» Brief
Without the images, repeat every line of the listing exactly.

» Collected material
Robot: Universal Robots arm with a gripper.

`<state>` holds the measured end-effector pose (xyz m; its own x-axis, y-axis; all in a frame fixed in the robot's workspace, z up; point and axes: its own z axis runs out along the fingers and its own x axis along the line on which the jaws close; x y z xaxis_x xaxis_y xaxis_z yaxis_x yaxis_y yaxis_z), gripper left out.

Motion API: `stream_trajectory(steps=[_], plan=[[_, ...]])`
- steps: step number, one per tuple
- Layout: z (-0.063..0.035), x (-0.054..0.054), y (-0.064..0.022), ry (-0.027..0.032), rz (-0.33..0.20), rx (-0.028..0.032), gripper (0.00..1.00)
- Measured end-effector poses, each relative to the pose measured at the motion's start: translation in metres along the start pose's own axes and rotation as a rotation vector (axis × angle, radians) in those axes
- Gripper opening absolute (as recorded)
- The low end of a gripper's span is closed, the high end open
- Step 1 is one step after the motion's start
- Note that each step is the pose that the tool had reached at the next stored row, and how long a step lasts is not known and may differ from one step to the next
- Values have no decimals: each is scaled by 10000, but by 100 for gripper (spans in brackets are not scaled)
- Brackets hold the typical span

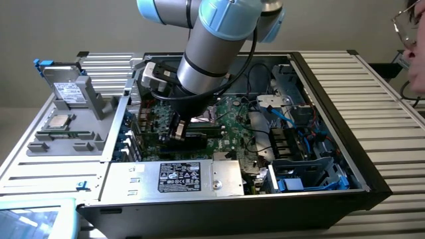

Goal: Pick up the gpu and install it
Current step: 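Insert the gpu into the slot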

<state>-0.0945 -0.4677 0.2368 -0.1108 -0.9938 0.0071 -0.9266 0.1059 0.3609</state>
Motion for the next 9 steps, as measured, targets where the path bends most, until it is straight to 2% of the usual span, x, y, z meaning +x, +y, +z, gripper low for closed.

» Solution for this problem
Robot: Universal Robots arm with a gripper.

`<state>` holds the measured end-effector pose (xyz m; its own x-axis, y-axis; all in a frame fixed in the robot's workspace, z up; point and axes: its own z axis runs out along the fingers and its own x axis along the line on which the jaws close; x y z xaxis_x xaxis_y xaxis_z yaxis_x yaxis_y yaxis_z), gripper left out.

Motion API: `stream_trajectory(steps=[_], plan=[[_, ...]])`
- steps: step number, one per tuple
- Layout: z (-0.063..0.035), x (-0.054..0.054), y (-0.064..0.022), ry (-0.027..0.032), rz (-0.33..0.20), rx (-0.028..0.032), gripper (0.00..1.00)
- Measured end-effector poses, each relative to the pose measured at the motion's start: translation in metres along the start pose's own axes and rotation as a rotation vector (axis × angle, radians) in those axes
- Gripper opening absolute (as recorded)
- The low end of a gripper's span is closed, the high end open
- Step 1 is one step after the motion's start
- Note that each step is the pose that the tool had reached at the next stored row, and how long a step lasts is not known and may differ from one step to the next
- Values have no decimals: each is scaled by 10000, but by 100 for gripper (spans in brackets are not scaled)
- Brackets hold the typical span


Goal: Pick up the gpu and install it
Current step: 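Insert the gpu into the slot
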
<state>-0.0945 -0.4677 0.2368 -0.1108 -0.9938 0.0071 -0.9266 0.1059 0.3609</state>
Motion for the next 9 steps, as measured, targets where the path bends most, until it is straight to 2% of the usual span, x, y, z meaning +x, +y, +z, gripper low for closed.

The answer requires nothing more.